Wajar jika disimpulkan, politik demokrasi adalah politik berbiaya mahal, dan karenanya membuka celah intervensi pihak-pihak para pemilik modal di samping menumbuhsuburkan perilaku koruptif di jajaran pemegang kekuasaan. Hadirnya intervensi dan keterlibatan para pemodal kelak tampak dari kebijakan yang dihasilkan. Nyaris semua aturan dan undang-undang  yang dikeluarkan, didedikasikan untuk melayani kepentingan para pemilik modal. Bahkan, pemerintahan menjadi ajang bancakan kaum oligarki.

Lihatlah, apa yang didapat dari pengorbanan rakyat dengan berdarah-darah mengantarkan jagonya ke kursi kekuasaan? Pemerintah kerap menghadiahi mereka dengan berbagai kejutan.

Pertama, UU Cipta Kerja yang mengukuhkan proyek-proyek penjajahan dan memicu konflik horizontal, termasuk konflik lahan. Kedua, naiknya harga-harga kebutuhan pokok termasuk BBM dan LPG yang tak kelar-kelar. Ketiga, layanan kesehatan yang makin mahal dan kebijakan pendidikan yang makin kacau.

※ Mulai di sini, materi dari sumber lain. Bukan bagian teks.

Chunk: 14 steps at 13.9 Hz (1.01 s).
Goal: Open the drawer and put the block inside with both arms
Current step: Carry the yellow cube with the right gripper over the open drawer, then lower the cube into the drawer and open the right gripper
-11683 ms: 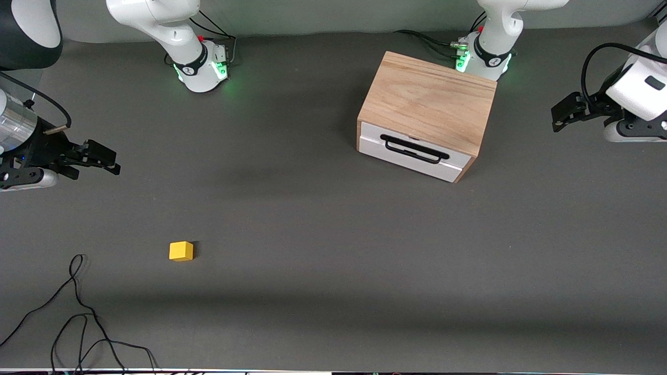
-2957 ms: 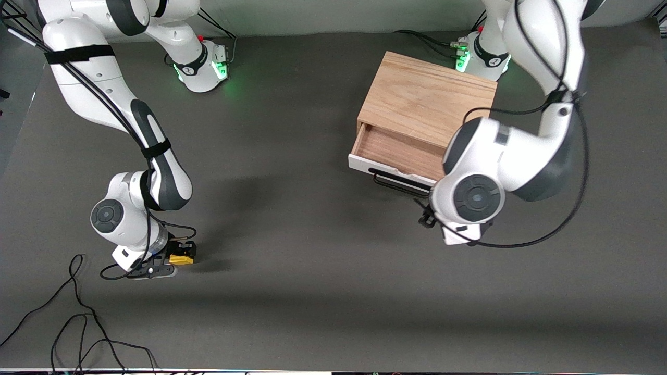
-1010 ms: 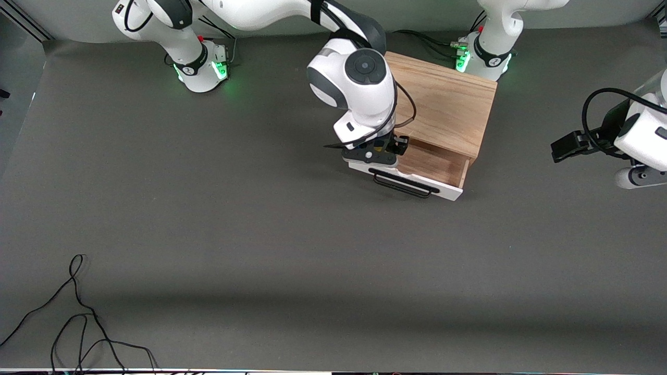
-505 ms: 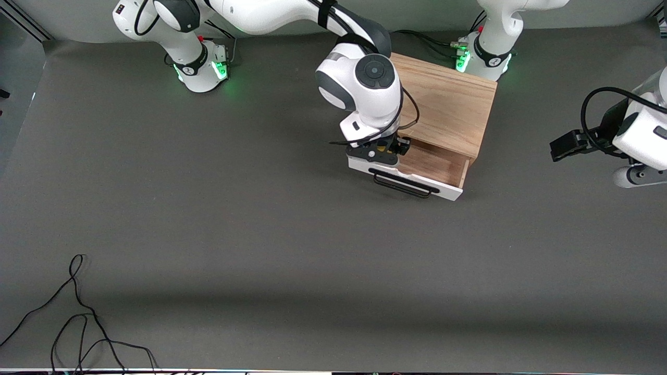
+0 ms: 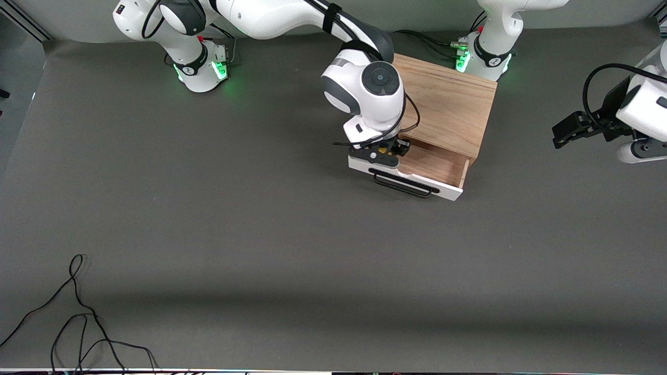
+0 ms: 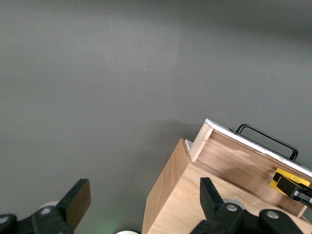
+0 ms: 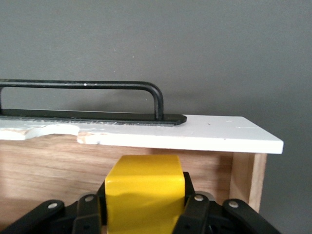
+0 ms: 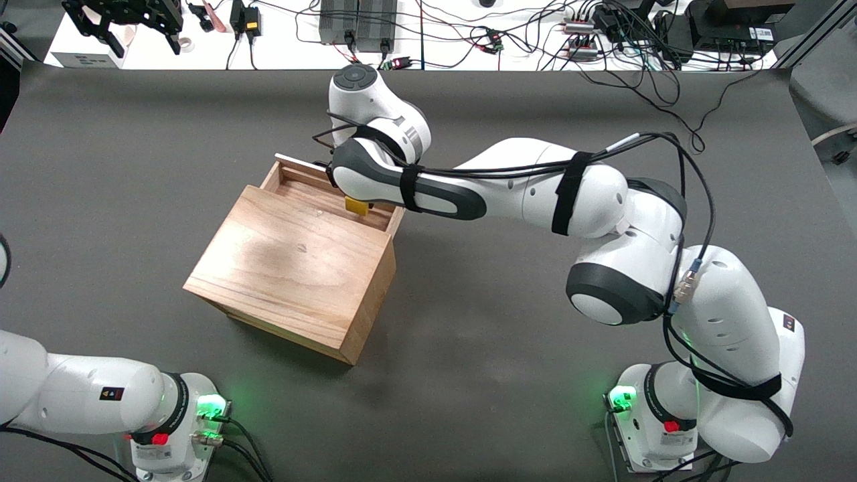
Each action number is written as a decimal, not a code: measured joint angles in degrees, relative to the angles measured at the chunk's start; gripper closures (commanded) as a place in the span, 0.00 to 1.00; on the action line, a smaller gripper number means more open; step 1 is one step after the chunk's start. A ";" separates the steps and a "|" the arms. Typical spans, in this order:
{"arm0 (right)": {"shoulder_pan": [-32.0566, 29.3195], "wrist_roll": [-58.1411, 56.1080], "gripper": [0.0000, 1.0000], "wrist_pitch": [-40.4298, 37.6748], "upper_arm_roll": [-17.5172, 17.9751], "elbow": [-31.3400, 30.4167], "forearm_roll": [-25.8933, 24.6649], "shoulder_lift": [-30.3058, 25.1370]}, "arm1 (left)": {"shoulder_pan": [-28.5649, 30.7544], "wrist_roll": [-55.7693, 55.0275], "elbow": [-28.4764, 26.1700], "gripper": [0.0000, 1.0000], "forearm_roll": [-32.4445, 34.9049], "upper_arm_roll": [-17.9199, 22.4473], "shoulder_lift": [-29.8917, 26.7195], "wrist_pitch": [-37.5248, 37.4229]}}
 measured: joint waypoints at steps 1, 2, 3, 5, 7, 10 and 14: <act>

Keempat, aturan-aturan hukum yang diskriminatif dan selalu mengusik rasa keadilan karena memihak para pemilik uang. Serta alasan lainnya.

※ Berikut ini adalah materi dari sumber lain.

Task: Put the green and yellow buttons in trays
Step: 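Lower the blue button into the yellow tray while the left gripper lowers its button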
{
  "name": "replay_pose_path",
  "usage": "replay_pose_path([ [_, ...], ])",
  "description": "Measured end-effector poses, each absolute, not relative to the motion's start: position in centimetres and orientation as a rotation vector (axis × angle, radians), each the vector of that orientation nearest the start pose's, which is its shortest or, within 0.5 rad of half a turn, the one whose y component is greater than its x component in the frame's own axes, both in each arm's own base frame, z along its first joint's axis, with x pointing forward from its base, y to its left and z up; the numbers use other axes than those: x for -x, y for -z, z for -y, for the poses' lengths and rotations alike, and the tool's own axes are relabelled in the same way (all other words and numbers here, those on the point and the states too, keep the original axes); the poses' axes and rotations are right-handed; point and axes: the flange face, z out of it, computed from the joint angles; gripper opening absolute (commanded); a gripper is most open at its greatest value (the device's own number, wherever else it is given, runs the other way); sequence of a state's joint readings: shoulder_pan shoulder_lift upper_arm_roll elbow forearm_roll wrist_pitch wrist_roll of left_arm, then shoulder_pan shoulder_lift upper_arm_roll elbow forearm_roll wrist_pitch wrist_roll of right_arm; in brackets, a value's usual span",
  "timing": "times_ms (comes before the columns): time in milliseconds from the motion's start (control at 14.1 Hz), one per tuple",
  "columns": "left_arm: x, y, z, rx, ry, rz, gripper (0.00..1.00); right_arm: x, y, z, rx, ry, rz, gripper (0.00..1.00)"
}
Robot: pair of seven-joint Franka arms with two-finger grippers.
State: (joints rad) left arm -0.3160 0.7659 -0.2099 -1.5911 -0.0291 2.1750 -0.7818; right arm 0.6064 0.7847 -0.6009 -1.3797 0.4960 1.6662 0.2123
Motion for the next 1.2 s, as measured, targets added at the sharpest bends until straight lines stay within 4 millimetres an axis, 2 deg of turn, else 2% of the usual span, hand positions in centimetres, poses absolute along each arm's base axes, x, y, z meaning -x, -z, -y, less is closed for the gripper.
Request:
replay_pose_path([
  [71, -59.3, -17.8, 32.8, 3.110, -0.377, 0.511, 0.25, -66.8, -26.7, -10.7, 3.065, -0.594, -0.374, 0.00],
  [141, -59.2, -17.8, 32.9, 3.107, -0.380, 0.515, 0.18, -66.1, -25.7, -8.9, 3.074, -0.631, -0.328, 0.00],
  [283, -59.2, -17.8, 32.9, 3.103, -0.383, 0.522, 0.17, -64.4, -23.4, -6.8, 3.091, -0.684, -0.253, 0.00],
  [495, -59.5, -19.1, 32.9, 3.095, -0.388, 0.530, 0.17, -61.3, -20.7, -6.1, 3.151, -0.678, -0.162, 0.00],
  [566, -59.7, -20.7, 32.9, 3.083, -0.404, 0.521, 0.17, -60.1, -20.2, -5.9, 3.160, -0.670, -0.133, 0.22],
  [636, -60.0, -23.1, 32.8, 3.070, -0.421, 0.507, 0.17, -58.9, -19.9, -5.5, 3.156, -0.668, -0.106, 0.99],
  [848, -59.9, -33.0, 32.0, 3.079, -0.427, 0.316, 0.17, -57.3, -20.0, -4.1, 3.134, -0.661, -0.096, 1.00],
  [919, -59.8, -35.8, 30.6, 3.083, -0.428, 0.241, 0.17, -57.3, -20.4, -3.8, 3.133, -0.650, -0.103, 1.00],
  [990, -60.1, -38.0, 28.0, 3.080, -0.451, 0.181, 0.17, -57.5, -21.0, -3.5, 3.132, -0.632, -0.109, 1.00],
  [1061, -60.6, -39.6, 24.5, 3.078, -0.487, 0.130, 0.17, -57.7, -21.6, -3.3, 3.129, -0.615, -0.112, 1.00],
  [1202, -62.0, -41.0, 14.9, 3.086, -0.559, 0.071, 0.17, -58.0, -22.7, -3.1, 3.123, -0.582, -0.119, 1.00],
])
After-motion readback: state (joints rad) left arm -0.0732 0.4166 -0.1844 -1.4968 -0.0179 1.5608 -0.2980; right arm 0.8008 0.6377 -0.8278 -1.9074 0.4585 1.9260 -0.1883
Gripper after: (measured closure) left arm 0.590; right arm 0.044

Adapun proyek-proyek pembangunan yang dilakukan, nyatanya tidak menyentuh kebutuhan rakyat. Penguasa seakan bekerja dan berkarya, padahal proyek-proyek tersebut hakikatnya hanyalah ajang bagi-bagi kue kekuasaan, bahkan menjadi jalan penjajahan. Adapun rakyat lagi-lagi menjadi korban, hingga janji kesejahteraan makin jauh dari harapan.

Beda dengan Islam

Sistem politik Islam berbeda jauh dengan politik sekuler demokrasi kapitalisme neoliberal. Islam menolak paham kebebasan dan penjauhan agama dari urusan kehidupan. Islam tegak di atas keimanan yang menghubungkan urusan keduniaan dengan pertanggungjawaban di keabadian, termasuk dalam hal kepemimpinan.

Islam begitu memperhatikan aturan halal haram. Terlebih, tidak ada urusan yang luput dari pengaturan Islam, mulai dari urusan ibadah ritual hingga urusan politik pemerintahan. Salah satunya adalah upaya mewujudkan kepemimpinan di tengah masyarakat yang menjadi kewajiban seluruh umat Islam.

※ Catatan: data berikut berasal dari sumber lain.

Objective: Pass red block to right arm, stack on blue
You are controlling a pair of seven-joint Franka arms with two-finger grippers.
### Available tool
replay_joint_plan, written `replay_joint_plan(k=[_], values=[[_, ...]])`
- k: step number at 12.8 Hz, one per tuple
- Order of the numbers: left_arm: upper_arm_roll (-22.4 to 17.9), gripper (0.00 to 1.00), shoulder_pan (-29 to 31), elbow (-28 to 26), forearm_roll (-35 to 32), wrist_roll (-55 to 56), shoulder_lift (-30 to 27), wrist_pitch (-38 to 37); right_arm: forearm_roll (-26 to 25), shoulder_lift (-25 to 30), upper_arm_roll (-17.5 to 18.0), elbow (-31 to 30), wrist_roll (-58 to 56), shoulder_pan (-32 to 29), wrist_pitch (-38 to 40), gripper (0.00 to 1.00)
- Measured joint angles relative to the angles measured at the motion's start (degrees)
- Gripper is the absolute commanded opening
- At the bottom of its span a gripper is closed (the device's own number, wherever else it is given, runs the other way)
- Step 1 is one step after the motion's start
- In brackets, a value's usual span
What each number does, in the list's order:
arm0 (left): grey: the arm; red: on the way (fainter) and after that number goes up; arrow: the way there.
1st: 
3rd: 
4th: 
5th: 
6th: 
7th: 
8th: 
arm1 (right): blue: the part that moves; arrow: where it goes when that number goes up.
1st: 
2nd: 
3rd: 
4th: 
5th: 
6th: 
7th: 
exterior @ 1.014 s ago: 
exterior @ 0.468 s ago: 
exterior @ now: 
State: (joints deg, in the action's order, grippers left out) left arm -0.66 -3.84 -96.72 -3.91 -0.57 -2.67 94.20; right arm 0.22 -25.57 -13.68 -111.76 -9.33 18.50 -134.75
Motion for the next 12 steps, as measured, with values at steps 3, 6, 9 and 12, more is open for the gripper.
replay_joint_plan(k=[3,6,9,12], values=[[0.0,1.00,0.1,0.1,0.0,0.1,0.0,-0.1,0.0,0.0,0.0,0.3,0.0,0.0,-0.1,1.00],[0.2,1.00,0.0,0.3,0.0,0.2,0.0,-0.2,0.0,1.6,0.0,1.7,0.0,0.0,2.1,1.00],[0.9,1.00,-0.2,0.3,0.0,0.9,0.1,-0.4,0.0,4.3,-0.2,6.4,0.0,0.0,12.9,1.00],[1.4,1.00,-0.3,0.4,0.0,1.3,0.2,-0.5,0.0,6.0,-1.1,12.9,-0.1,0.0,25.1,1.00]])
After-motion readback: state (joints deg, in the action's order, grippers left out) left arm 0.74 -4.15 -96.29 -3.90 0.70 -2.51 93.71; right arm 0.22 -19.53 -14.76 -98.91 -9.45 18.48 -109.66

Dalam Islam, pemimpin setidaknya harus memenuhi tujuh syarat sah pengangkatan (in’iqad), yakni muslim, laki-laki, balig dan berakal, adil (siap menerapkan hukum-hukum Islam alias terikat halal-haram), merdeka (tidak di bawah tekanan atau disetir pihak ketiga), juga tentu harus memiliki kapabilitas.

Semua syarat ini mutlak ada pada penguasa karena akad pengangkatan (baiat) terkait tugas kepemimpinan, yakni mengurus dan menjaga rakyat berdasarkan hukum-hukum syariat.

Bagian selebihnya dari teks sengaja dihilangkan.